Wednesday, June 28, 2017

Frankenstein Sundae, 319


So, these were some of my “rambles” as I, in the summer of 1997, was reading Mary’s final book, Rambles in Germany and Italy in 1840, 1842, and 1843 (1844). As I mentioned above, her book is epistolary in design—set up in the form of letters to an unnamed correspondent. Divided into three parts and named (perhaps, for our slow sakes?) Part I (1840), Part II (1842–1843), and Part III (1842), the sections comprise, respectively, twelve, eleven, and twenty-three letters. (For you who are mathematically challenged, that’s forty-six total letters!) Some are quite long—with multiple dates—and the original edition held about 300 pages.
She begins by questioning the wisdom of her return to Italy. There, she writes, I left the mortal remains of those beloved—my husband and my children, whose loss changed my whole existence, substituting, for happy peace and the interchange of deep-rooted affections, years of desolate solitude, and a hard struggle with the world; which, only now, as my son is growing up, is brightening into a better day.[1]

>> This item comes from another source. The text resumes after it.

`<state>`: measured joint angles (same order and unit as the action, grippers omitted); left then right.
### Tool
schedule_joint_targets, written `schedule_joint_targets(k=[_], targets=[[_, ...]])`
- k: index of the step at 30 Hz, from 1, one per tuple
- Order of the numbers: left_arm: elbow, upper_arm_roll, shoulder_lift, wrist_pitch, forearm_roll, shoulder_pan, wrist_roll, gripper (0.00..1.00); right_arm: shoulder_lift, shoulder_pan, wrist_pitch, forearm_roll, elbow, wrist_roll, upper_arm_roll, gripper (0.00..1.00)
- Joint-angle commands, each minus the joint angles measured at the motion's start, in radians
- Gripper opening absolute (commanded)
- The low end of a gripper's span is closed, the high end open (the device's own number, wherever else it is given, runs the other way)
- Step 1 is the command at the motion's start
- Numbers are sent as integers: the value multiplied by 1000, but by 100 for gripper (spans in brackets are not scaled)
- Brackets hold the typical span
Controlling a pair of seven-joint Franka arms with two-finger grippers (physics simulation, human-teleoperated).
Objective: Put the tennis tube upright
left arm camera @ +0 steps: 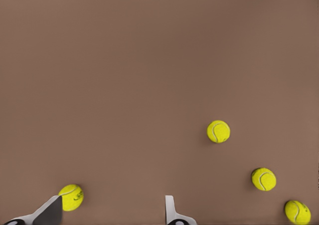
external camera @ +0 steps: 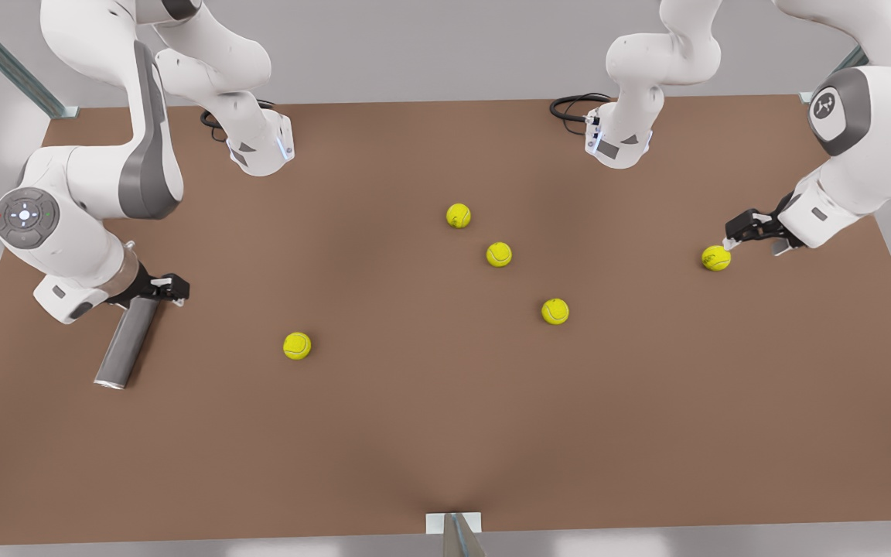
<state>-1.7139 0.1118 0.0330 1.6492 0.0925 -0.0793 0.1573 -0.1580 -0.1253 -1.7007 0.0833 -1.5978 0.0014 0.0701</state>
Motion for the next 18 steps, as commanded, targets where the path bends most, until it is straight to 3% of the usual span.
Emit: schedule_joint_targets(k=[1,3,8,11,16,18], targets=[[0,-1,1,14,-1,-19,87,100,2,7,6,-34,1,43,0,100],[0,-1,1,14,-1,-19,87,100,-6,32,-2,-27,-2,37,0,100],[0,-20,-28,12,-5,-17,93,100,-276,243,-76,-11,-10,118,30,100],[0,-24,-101,11,-5,-17,94,100,-279,338,-366,-5,-129,149,31,100],[0,-24,-116,9,-7,-17,94,100,-291,391,-338,42,-214,213,30,100],[0,-24,-116,9,-7,-17,94,100,-330,394,-442,44,-218,195,30,100]])
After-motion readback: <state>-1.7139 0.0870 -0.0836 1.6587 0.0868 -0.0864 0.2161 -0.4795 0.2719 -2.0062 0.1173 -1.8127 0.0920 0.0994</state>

She was traveling with her son, Percy Florence Shelley, twenty years old, and two of his school friends. They crossed over to France, then into Germany, where they traveled on the Rhine—a return, of course, to some geography she’d first visited back in 1814—a quarter-century earlier—when, a teenager, she had eloped with the already married Bysshe Shelley.
In her third letter in Vol. I, she mentions visiting Darmstadt, Germany, only about nine miles north of Castle Frankenstein—the place, which I discussed many, many pages ago, had supposedly suggested to Mary the name of Victor Frankenstein. And in 1840 they were traveling on the Bergstrasse (“mountain road”), a road that goes right by the ruins of the Frankenstein castle.

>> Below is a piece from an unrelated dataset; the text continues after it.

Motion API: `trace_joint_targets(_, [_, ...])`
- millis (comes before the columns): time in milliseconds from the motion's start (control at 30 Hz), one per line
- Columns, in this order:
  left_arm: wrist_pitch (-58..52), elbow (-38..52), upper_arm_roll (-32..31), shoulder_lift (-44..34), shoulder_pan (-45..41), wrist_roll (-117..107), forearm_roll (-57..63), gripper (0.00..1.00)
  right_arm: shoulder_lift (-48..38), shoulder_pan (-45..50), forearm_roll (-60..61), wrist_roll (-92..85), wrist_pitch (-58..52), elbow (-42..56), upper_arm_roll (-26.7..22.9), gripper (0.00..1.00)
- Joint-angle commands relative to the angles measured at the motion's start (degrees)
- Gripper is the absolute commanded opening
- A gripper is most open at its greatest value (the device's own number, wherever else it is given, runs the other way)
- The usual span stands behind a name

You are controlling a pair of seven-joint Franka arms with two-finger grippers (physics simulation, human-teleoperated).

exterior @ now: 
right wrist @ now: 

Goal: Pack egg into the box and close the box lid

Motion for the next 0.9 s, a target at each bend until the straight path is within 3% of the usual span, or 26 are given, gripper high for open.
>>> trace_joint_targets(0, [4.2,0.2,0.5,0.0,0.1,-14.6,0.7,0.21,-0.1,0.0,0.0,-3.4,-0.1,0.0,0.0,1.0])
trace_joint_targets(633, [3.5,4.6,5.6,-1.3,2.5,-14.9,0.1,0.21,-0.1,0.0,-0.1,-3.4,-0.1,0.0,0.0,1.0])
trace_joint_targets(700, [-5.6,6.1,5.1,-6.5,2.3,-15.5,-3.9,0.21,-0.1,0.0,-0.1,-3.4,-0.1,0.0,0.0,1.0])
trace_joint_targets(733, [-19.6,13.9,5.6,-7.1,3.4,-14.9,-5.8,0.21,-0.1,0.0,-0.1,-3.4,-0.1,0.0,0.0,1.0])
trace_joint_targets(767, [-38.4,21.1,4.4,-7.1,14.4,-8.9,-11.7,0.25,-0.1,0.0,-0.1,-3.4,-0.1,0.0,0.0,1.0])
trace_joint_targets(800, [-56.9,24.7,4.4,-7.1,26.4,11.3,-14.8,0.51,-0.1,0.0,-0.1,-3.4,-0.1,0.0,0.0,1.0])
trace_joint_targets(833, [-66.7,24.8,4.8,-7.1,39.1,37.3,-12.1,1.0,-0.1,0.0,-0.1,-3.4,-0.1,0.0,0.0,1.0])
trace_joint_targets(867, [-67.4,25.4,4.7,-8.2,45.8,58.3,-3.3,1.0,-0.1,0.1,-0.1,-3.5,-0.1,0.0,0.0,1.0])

Yet she says not a word about it in this travel account. Not a word about it anywhere else in her letters or journals, either. So we have to ask: If Castle Frankenstein were really the source of the name of her most famous book—in her lifetime as well as now—why would she not write a single syllable about it in her 1840 account? Or elsewhere?



[1] (London: Edward Moxon, 1844), 1–2.